This work investigates the role of stochastic gradient descent (SGD) noise in the training dynamics of deep linear networks as they traverse between saddle points. By modeling SGD as a stochastic Langevin dynamics with state-dependent, anisotropic noise and invoking weight alignment and balancing assumptions, the high-dimensional dynamics are decomposed into a set of mode-wise one-dimensional stochastic differential equations. The study provides the first precise characterization of mode-wise evolution under SGD, revealing how noise encodes progress in feature learning without altering the overall dynamical structure. Theoretical analysis shows that, in the absence of noise, the stationary distribution across modes aligns with gradient flow dynamics, whereas with noise it approximates a Boltzmann distribution. Experimental results confirm the qualitative validity of these findings even under non-ideal conditions.
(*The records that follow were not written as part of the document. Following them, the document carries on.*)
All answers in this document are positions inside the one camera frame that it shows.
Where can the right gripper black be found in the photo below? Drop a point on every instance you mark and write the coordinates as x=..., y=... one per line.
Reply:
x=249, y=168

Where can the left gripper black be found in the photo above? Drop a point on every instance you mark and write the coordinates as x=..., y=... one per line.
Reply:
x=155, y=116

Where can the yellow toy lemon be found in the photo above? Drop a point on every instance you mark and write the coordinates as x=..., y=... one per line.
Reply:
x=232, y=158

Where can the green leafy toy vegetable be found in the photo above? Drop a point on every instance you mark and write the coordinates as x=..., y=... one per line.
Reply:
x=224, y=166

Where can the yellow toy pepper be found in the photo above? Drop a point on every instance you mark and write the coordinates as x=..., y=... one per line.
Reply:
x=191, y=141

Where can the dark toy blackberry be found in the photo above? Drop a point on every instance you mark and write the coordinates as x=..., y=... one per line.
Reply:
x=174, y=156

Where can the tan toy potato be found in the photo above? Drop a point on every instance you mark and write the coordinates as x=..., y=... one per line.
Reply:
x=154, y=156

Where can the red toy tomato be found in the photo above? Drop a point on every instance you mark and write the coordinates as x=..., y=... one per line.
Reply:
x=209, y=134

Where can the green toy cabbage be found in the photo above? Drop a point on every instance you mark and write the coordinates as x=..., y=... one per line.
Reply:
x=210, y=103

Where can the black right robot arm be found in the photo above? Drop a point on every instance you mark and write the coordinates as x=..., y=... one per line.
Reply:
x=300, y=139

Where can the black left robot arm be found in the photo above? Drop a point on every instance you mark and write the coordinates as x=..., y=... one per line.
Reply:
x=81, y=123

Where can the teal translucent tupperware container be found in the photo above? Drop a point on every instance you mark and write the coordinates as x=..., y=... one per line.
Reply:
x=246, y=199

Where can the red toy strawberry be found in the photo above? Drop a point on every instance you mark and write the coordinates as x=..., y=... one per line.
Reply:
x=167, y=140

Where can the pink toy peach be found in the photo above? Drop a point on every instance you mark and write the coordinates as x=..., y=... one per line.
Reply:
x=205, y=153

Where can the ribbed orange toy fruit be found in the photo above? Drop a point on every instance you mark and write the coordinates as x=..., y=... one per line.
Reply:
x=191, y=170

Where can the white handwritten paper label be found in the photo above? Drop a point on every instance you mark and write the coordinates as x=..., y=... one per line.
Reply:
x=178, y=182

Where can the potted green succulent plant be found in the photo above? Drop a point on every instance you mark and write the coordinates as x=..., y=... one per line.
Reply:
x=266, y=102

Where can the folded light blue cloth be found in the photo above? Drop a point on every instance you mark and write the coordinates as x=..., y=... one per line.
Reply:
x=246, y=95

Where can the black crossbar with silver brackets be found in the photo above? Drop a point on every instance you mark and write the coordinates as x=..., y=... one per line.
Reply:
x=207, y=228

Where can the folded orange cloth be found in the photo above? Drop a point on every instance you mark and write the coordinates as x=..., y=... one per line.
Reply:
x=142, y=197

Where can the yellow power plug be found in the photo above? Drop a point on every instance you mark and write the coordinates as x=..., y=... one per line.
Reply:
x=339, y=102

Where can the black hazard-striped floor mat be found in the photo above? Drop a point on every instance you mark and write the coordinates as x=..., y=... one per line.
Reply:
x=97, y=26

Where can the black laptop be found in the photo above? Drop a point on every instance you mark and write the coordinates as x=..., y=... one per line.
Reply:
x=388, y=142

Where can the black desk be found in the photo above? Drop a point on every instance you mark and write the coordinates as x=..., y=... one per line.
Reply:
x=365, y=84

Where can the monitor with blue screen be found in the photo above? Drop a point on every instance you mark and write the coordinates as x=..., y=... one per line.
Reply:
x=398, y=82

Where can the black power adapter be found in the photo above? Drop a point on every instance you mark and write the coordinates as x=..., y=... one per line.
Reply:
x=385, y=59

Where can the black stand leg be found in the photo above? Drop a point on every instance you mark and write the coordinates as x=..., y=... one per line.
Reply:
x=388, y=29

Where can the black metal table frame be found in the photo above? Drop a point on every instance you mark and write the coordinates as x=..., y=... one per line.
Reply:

Deep linear networks (DLNs) are used as an analytically tractable model of the training dynamics of deep neural networks. While gradient descent in DLNs is known to exhibit saddle-to-saddle dynamics, the impact of stochastic gradient descent (SGD) noise on this regime remains poorly understood. We investigate the dynamics of SGD during training of DLNs in the saddle-to-saddle regime. We model the training dynamics as stochastic Langevin dynamics with anisotropic, state-dependent noise. Under the assumption of aligned and balanced weights, we derive an exact decomposition of the dynamics into a system of one-dimensional per-mode stochastic differential equations. This establishes that the maximal diffusion along a mode precedes the corresponding feature being completely learned. We also derive the stationary distribution of SGD for each mode: in the absence of label noise, its marginal distribution along specific features coincides with the stationary distribution of gradient flow, while in the presence of label noise it approximates a Boltzmann distribution. Finally, we confirm experimentally that the theoretical results hold qualitatively even without aligned or balanced weights. These results establish that SGD noise encodes information about the progression of feature learning but does not fundamentally alter the saddle-to-saddle dynamics.